The only facility willing to accept Mr. Lewis, whose disease has caused aggressive behavior, was a nonprofit 27 miles away. “They are angels,” Ms. Sherman-Lewis, 68.
But the distance means she drives there only every other day, though she would prefer to go daily. On her visits she tries to get him to eat. “I take him smoothies. We watch dog shows together on TV,” she said. Despite her attention, she feels guilty. “His quality of life is so much worse than mine.”
But her life has suffered, too. Ms. Sherman-Lewis rarely sleeps, has lost 30 pounds and is taking two antidepressants and medication for a lung infection.
Along with support groups that are active in many communities, researchers and caregivers’ advocates are creating and testing more programs to help educate and support family caregivers. Ms. Keller’s support-group members often develop strong bonds, she said. Having taken care of family members themselves, they find it meaningful to be able to advise newcomers.
After their loved ones move out, most caregivers “are able to adapt to the new role,” she said. “It takes some time, but they appreciate not being on call 24 hours a day anymore.” When she sees members showing signs of clinical depression, however, Ms. Keller refers them to psychotherapists.
Ms. Sherman-Lewis has decided against seeing a therapist. “They can say, ‘Go to the gym, take classes,’ but I still come home to an empty house,” she said. She is about to join a caregiver support group, however.

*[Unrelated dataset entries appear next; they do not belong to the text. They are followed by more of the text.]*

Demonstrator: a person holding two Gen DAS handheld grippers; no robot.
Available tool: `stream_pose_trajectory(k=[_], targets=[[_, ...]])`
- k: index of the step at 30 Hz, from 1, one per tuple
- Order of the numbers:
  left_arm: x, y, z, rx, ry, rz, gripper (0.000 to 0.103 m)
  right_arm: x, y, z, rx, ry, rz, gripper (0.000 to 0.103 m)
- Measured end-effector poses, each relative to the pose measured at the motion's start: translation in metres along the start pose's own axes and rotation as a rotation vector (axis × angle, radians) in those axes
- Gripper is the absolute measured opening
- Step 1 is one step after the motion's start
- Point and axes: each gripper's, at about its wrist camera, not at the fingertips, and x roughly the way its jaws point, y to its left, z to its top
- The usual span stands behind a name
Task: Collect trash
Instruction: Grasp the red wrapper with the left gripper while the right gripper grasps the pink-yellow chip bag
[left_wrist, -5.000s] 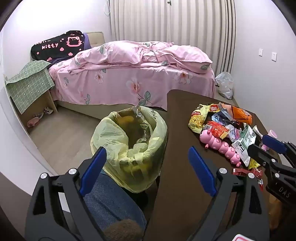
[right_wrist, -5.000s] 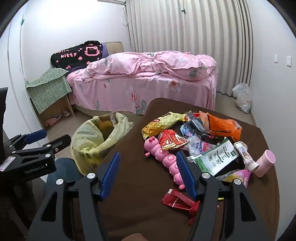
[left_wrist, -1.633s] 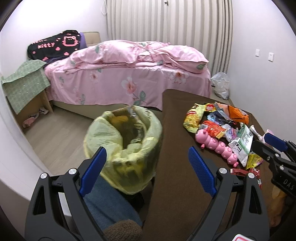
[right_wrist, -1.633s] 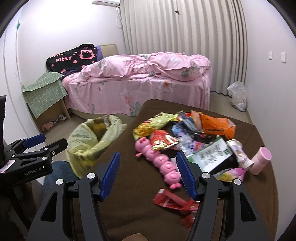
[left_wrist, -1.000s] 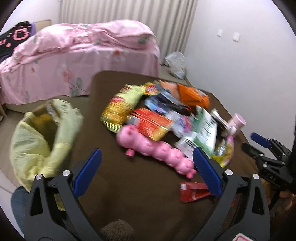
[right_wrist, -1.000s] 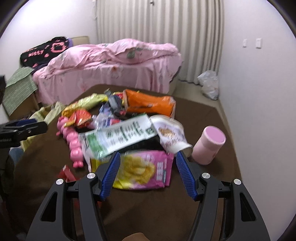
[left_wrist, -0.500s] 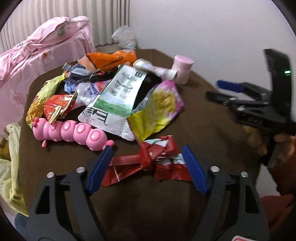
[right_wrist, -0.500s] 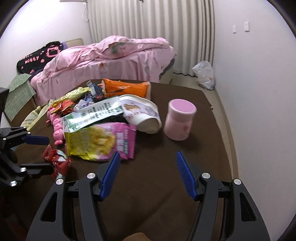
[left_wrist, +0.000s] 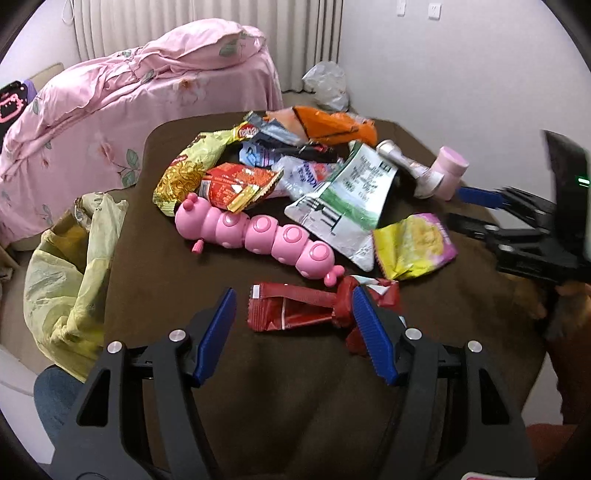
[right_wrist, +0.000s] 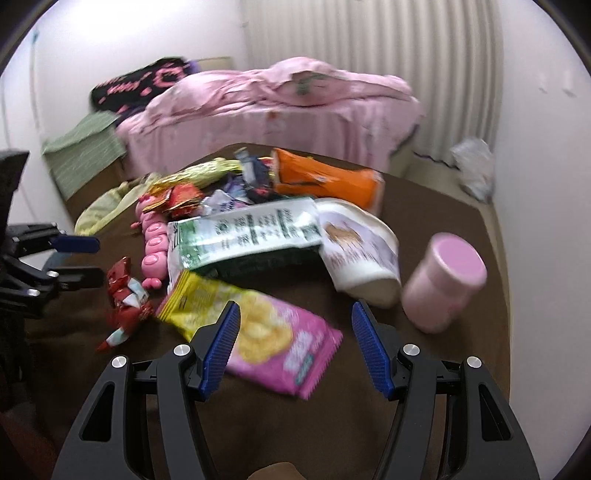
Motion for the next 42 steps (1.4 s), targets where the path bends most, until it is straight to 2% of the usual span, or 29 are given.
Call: stream_pose_trajectory(k=[3, 7, 10, 14, 17, 20, 22, 25, 28, 29, 33, 35, 38, 41, 42], targets=[[-0.005, 0.001, 0.002, -0.005, -0.019, -0.058, 0.062, 0.02, -0.002, 0.006, -0.019, 0.051, 0.063, 0.059], [-0.004, -0.008, 0.008, 0.021, -0.034, -0.099, 0.062, 0.04, -0.004, -0.006, 0.0, 0.149, 0.083, 0.06], [-0.001, -0.02, 0.01, 0.089, -0.04, -0.124, 0.062, 0.026, -0.001, -0.023, 0.034, 0.146, 0.103, 0.059], [0.018, -0.037, 0.014, 0.221, -0.023, -0.105, 0.062, 0.003, 0.002, -0.046, 0.077, 0.177, 0.104, 0.06], [0.036, -0.026, 0.014, 0.161, 0.03, -0.128, 0.062, -0.012, 0.006, -0.061, 0.081, 0.171, 0.07, 0.06], [0.033, -0.016, 0.006, 0.083, 0.04, -0.163, 0.062, -0.017, 0.017, -0.067, 0.021, 0.163, 0.02, 0.06], [0.024, -0.015, -0.001, 0.072, 0.051, -0.193, 0.062, -0.019, 0.012, -0.066, 0.063, 0.194, 0.03, 0.06], [0.011, -0.02, -0.017, 0.084, 0.074, -0.232, 0.062, -0.033, 0.008, -0.062, 0.103, 0.141, 0.022, 0.06], [0.0, -0.024, -0.027, 0.089, 0.078, -0.244, 0.062, -0.039, 0.005, -0.057, 0.184, 0.127, 0.036, 0.06], [-0.007, -0.023, -0.029, 0.085, 0.062, -0.24, 0.062, -0.038, 0.002, -0.057, 0.251, 0.126, 0.052, 0.06], [-0.022, -0.014, -0.026, 0.056, 0.012, -0.17, 0.062, -0.015, 0.001, -0.06, 0.431, 0.169, 0.134, 0.06], [-0.026, -0.009, -0.024, 0.047, 0.002, -0.151, 0.062, -0.006, 0.006, -0.049, 0.407, 0.158, 0.098, 0.06], [-0.027, -0.005, -0.024, 0.045, -0.005, -0.153, 0.062, 0.011, 0.011, -0.034, 0.375, 0.149, 0.105, 0.06], [-0.022, -0.005, -0.025, 0.054, 0.013, -0.158, 0.062, 0.032, 0.021, -0.016, 0.264, 0.14, 0.04, 0.059], [-0.02, -0.005, -0.026, 0.058, 0.02, -0.162, 0.062, 0.036, 0.023, -0.012, 0.242, 0.139, 0.028, 0.049]])
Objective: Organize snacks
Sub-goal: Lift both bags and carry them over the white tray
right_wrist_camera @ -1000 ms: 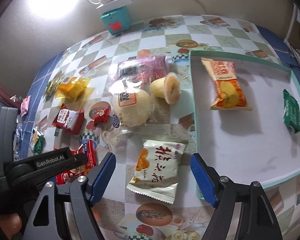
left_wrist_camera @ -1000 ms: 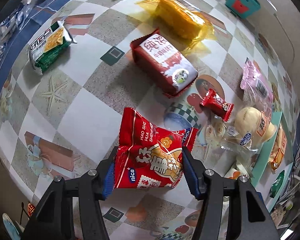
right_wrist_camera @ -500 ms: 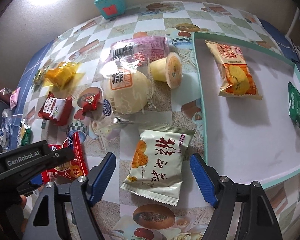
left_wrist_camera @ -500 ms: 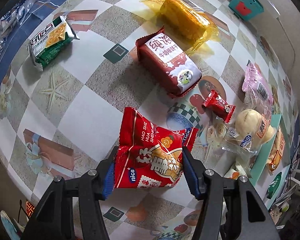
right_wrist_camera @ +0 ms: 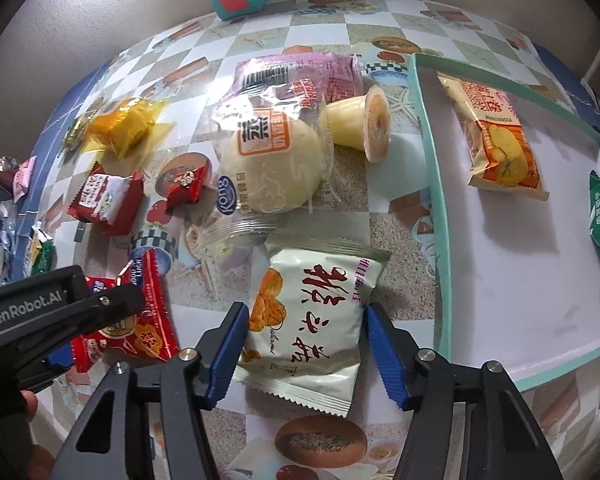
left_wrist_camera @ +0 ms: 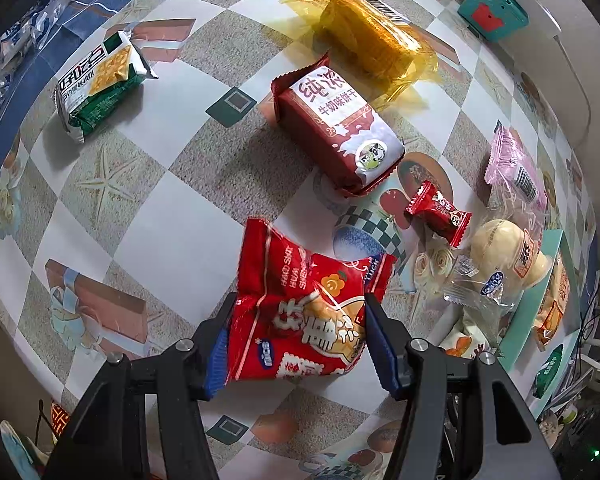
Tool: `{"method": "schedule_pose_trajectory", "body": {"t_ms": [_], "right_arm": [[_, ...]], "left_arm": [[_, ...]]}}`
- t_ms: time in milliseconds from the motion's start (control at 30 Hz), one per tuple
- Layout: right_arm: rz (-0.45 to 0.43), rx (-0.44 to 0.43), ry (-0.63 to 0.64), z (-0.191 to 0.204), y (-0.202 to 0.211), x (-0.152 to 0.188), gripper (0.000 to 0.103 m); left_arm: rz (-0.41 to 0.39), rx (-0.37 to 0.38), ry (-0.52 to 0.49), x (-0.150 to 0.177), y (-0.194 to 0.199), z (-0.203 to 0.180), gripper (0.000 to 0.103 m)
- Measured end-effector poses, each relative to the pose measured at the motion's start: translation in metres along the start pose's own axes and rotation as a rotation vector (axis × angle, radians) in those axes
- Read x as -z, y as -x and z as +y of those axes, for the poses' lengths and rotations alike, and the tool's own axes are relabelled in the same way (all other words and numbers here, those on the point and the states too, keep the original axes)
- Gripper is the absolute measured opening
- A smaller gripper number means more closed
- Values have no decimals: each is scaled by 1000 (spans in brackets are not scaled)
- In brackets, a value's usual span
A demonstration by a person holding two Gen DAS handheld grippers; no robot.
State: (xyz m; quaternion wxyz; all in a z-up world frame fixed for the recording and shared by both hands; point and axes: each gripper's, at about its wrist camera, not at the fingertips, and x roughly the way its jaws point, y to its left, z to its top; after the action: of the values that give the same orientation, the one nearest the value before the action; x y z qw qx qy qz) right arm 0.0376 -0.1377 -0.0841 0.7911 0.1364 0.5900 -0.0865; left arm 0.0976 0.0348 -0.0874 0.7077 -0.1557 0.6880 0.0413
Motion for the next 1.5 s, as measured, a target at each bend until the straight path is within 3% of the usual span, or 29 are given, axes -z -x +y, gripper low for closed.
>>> {"method": "schedule_pose_trajectory", "body": {"t_ms": [167, 600, 967, 1167, 1500], "right_arm": [[-19, 90, 55, 9, -3, 4, 57], [-32, 34, 21, -9, 13, 1, 55], [-114, -34, 23, -19, 61, -2, 55], [-165, -24, 20, -13, 75, -3, 55], [-156, 11, -118, -69, 77, -8, 55]], "left_arm": [[-3, -8, -6, -1, -1, -2, 61], [-21, 1, 23, -3, 10, 4, 59], [-113, 54, 38, 2, 47, 1, 59], [-164, 72, 23, 7, 68, -7, 59], [-168, 78, -23, 18, 70, -34, 59]]}}
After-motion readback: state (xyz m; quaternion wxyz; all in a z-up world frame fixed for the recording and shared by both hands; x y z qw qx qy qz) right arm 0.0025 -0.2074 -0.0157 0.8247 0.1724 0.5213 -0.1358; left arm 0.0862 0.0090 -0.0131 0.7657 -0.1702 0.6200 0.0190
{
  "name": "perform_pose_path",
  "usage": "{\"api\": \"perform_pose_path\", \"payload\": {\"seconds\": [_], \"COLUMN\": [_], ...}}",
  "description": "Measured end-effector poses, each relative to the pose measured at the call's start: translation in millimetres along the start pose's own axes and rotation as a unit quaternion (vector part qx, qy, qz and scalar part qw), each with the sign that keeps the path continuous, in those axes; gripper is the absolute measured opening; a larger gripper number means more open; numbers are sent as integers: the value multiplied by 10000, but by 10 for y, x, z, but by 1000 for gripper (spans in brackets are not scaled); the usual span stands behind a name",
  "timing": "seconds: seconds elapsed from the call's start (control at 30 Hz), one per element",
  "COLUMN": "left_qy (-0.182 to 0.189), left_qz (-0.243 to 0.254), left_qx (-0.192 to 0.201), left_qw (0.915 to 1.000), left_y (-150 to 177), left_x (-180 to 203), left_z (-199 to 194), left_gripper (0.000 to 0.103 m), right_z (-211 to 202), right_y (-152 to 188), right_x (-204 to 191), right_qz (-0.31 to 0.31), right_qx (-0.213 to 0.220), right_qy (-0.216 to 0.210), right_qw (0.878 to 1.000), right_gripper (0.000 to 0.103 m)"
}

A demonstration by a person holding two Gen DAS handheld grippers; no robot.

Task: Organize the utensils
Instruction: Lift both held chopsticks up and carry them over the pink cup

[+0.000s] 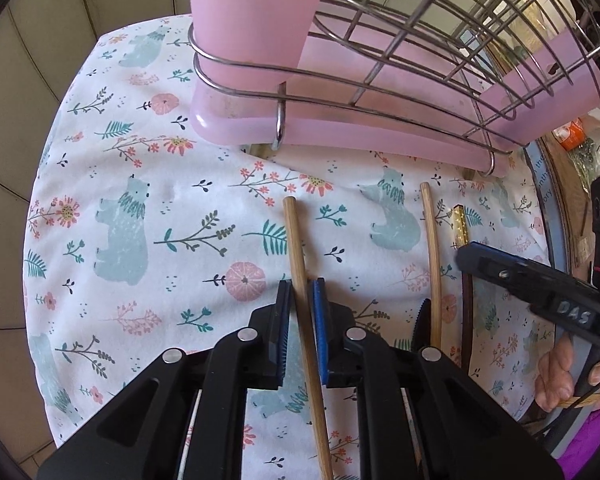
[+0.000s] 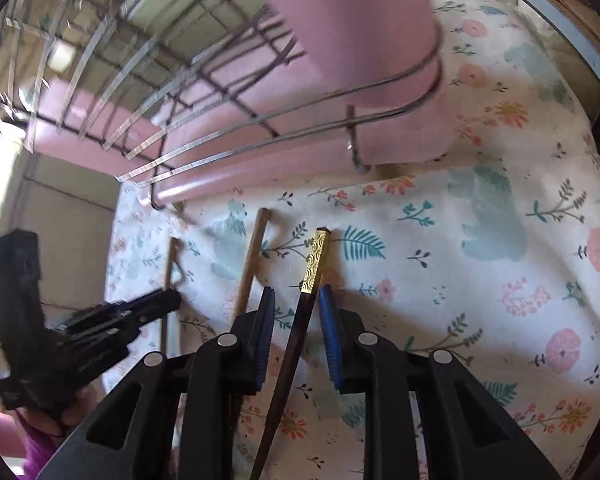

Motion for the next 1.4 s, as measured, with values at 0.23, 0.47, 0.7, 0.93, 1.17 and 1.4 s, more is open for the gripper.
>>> {"api": "perform_pose_path", "payload": {"seconds": [0.23,0.47,0.7,0.93,1.17,1.4], "left_qy": [-35,184,-31,-295,-396,-472], "left_qz": [186,-88,-117,-130,-161,-184], "left_qx": [125,513,1500,2515,3183,3727], "left_qw": [9997,9985,9886,9673,9470,9266], "left_y": [-59,59,122,137,150,176], "left_x": [47,-11,15,47,74,110], "left_z": [2,-139,-655,-1278,-1759,-2136], "left_gripper": [9,6,6,6,6,6], "right_z": [10,-407,-883,-1376,-1791,-2243], "right_y": [25,87,96,165,213,233], "right_x": [-15,-13,-145,-314,-449,-587], "right_qz": [-127,-148,-500,-893,-1147,-1445], "right_qx": [306,1048,1949,2829,3420,4039], "right_qy": [102,-164,-104,5,71,164], "right_qw": [9994,9942,9795,9550,9326,9031], "right_gripper": [12,10,10,9,6,6]}}
Point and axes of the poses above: each gripper's, at about its wrist camera, not at the fingertips, and z roughly the way its jaws point, x to its right, y to its underside, the point moved 7 cm from there along z, roughly the way its jaws point, and after that the axes turned 3 degrees about -y, right-handed, at the moved point
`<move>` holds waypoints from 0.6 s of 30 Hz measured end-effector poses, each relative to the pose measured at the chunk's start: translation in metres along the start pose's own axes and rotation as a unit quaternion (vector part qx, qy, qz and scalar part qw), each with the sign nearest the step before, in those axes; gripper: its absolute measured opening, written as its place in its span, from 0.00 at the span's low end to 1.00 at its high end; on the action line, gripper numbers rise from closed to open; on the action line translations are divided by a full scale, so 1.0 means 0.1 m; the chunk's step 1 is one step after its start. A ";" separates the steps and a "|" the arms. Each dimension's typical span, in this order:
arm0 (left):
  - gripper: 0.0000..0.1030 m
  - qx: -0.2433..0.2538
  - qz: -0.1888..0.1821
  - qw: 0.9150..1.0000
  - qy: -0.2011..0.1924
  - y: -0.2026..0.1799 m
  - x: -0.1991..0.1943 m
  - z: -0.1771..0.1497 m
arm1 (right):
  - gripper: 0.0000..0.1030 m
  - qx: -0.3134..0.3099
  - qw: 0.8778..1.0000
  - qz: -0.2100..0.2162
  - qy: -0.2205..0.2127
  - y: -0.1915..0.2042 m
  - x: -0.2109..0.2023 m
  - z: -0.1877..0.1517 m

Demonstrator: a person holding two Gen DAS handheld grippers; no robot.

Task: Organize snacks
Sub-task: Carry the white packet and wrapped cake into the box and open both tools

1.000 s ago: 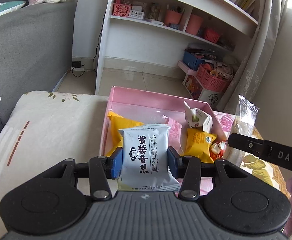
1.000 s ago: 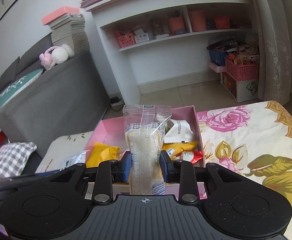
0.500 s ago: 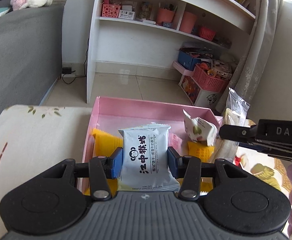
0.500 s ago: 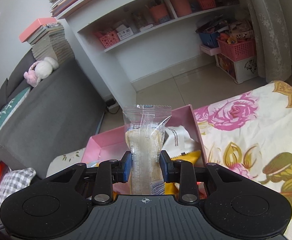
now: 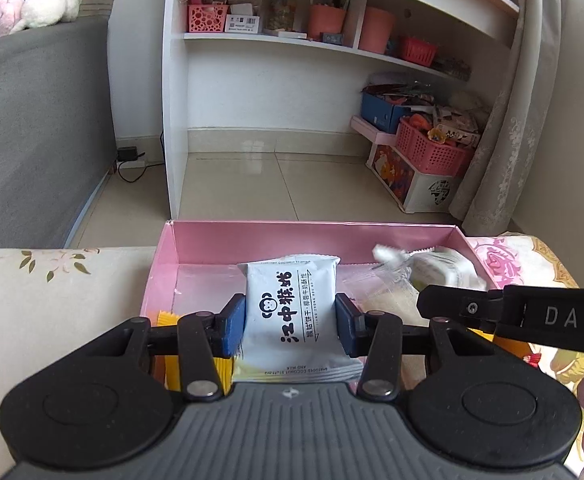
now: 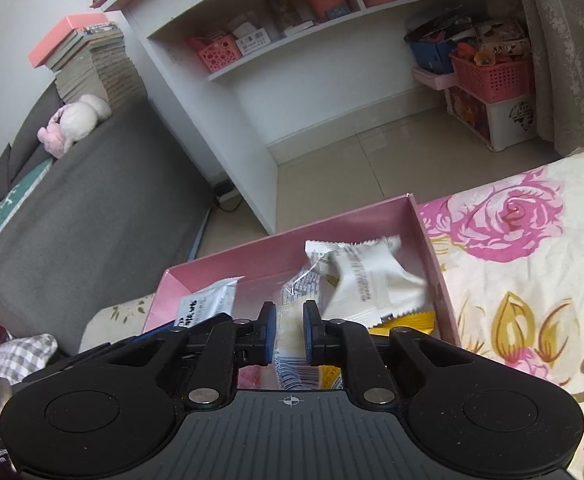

Mr. Drolet said that he had benefited from therapy and from Ms. Keller’s support group; he also found a caregiver education program at the Emory Brain Health Center useful. Last summer, he cut his daily visits to four times a week, allowing him to resume some community activities and to visit friends. He also sleeps better. (Trazodone helps.)
But nothing can make this transition easy. Rebecca has entered hospice care at her facility, and Mr. Drolet is now with her twice a day. She seems comfortable, but he thinks she no longer recognizes him.
He has been mourning her for months already, “dreading visits while loving them,” he said. “There are no happy tomorrows in this situation.”